• [TASK DIRECTIONS]:
Could you retype every record below exactly as it appears?

• [SOURCE INFORMATION]:
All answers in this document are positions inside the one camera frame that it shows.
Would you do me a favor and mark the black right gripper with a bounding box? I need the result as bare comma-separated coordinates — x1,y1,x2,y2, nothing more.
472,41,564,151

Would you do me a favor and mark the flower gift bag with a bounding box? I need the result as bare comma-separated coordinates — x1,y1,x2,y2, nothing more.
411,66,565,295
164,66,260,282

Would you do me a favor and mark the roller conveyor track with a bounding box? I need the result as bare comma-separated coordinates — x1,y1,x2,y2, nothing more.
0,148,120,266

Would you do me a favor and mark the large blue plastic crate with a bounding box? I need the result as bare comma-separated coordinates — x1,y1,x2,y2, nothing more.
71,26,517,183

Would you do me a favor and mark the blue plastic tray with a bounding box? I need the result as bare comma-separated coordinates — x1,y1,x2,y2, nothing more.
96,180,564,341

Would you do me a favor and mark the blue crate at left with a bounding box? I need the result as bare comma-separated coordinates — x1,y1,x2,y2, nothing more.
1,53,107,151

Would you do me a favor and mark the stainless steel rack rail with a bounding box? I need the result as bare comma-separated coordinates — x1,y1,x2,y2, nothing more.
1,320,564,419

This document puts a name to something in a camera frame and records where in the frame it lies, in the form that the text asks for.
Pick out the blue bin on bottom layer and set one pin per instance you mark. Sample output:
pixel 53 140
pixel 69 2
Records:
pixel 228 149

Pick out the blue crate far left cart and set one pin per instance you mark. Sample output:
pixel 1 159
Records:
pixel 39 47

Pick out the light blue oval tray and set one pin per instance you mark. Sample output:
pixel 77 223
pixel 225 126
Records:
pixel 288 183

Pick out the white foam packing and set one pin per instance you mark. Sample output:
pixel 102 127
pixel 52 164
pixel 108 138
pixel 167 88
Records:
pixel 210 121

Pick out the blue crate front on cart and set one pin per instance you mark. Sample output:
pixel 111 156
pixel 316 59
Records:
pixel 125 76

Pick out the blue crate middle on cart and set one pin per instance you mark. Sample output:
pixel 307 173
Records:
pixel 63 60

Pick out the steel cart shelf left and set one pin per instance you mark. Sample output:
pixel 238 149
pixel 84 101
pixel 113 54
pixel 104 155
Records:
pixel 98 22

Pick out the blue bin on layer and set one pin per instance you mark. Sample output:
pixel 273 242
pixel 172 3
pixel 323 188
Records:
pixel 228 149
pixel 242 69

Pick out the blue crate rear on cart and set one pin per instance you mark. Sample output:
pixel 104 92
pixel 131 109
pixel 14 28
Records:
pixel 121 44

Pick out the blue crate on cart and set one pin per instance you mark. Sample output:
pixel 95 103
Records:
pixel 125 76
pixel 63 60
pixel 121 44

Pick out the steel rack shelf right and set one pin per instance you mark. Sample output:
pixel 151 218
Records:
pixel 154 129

• [RESPONSE TO THE EXERCISE]:
All answers in this document are positions inside the one camera frame that it shows.
Would you do me a favor and mark the black right gripper with a bounding box? I need the result as bare comma-separated coordinates — x1,y1,x2,y2, nothing more.
472,41,564,151

Would you do me a favor and mark the flower gift bag with a bounding box? I need the result as bare comma-separated coordinates — x1,y1,x2,y2, nothing more.
411,66,565,295
164,66,260,282

Would you do me a favor and mark the roller conveyor track with a bounding box? I need the result as bare comma-separated coordinates — x1,y1,x2,y2, nothing more.
0,148,120,266

Would you do me a favor and mark the large blue plastic crate with a bounding box? I need the result as bare comma-separated coordinates — x1,y1,x2,y2, nothing more.
71,26,517,183

Would you do me a favor and mark the blue plastic tray with a bounding box? I need the result as bare comma-separated coordinates — x1,y1,x2,y2, nothing more.
96,180,564,341

Would you do me a favor and mark the blue crate at left with a bounding box? I need the result as bare comma-separated coordinates — x1,y1,x2,y2, nothing more.
1,53,107,151

Would you do me a favor and mark the stainless steel rack rail with a bounding box? I need the result as bare comma-separated coordinates — x1,y1,x2,y2, nothing more.
1,320,564,419

This document puts a name to something in a camera frame and records where in the frame it lies, in the form that the text asks for.
Pick out the blue bin on bottom layer and set one pin per instance you mark. Sample output:
pixel 53 140
pixel 69 2
Records:
pixel 228 149

Pick out the blue crate far left cart and set one pin per instance you mark. Sample output:
pixel 1 159
Records:
pixel 39 47

Pick out the light blue oval tray and set one pin per instance you mark. Sample output:
pixel 77 223
pixel 225 126
Records:
pixel 288 183

Pick out the white foam packing and set one pin per instance you mark. Sample output:
pixel 102 127
pixel 52 164
pixel 108 138
pixel 167 88
Records:
pixel 210 121

Pick out the blue crate front on cart and set one pin per instance you mark. Sample output:
pixel 111 156
pixel 316 59
Records:
pixel 125 76

Pick out the blue crate middle on cart and set one pin per instance you mark. Sample output:
pixel 307 173
Records:
pixel 63 60

Pick out the steel cart shelf left and set one pin per instance you mark. Sample output:
pixel 238 149
pixel 84 101
pixel 113 54
pixel 104 155
Records:
pixel 98 22

Pick out the blue bin on layer and set one pin per instance you mark. Sample output:
pixel 273 242
pixel 172 3
pixel 323 188
Records:
pixel 228 149
pixel 242 69

Pick out the blue crate rear on cart and set one pin per instance you mark. Sample output:
pixel 104 92
pixel 131 109
pixel 14 28
Records:
pixel 121 44

Pick out the blue crate on cart and set one pin per instance you mark. Sample output:
pixel 95 103
Records:
pixel 125 76
pixel 63 60
pixel 121 44

Pick out the steel rack shelf right and set one pin per instance you mark. Sample output:
pixel 151 218
Records:
pixel 154 129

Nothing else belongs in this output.